* **Aim of the task**
Whenever a line of the data below holds the string "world", copy that line.

* **Data block**

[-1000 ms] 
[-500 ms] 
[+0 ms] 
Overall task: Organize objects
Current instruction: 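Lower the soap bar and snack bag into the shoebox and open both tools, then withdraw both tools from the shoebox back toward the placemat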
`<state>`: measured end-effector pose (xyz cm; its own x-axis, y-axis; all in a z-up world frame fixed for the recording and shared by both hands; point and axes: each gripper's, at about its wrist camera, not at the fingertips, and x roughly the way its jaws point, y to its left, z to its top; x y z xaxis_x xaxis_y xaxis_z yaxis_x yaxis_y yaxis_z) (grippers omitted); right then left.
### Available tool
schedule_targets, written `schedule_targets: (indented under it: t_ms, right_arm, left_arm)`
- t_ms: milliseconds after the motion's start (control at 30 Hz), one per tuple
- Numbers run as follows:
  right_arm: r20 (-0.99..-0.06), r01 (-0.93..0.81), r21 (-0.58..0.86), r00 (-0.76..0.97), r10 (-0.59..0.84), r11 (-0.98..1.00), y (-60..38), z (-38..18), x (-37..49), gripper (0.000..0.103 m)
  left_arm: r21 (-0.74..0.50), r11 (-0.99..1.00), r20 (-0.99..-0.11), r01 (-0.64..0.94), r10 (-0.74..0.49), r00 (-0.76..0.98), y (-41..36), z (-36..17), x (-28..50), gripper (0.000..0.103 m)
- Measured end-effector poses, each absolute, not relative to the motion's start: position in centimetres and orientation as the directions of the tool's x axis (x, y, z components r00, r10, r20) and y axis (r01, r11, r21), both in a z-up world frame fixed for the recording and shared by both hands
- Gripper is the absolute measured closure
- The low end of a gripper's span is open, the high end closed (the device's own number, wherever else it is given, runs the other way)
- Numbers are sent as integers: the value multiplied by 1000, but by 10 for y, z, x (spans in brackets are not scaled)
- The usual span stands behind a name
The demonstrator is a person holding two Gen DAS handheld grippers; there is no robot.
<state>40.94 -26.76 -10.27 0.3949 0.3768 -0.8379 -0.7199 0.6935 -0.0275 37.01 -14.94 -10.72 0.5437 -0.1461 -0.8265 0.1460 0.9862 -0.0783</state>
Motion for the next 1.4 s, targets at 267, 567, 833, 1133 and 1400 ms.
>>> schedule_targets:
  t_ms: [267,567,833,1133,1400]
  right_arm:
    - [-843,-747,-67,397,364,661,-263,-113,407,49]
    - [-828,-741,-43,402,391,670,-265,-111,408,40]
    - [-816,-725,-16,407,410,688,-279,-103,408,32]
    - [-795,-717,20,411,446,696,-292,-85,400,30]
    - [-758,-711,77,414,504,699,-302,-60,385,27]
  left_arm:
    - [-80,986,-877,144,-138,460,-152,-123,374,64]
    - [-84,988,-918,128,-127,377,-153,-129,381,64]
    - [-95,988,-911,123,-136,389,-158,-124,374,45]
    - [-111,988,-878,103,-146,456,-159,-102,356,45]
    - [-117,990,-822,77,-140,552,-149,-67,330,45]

* **Exercise result**
`<state>`: measured end-effector pose (xyz cm; its own x-axis, y-axis; all in a z-up world frame fixed for the recording and shared by both hands; point and axes: each gripper's, at about its wrist camera, not at the fingertips, and x roughly the way its jaws point, y to its left, z to its top; x y z xaxis_x xaxis_y xaxis_z yaxis_x yaxis_y yaxis_z) (grippers omitted); right then left.
- Measured end-effector poses, each absolute, not relative to the motion's start: position in centimetres and orientation as the directions of the tool's x axis (x, y, z components r00, r10, r20) and y axis (r01, r11, r21), both in a z-up world frame fixed for the recording and shared by both hands

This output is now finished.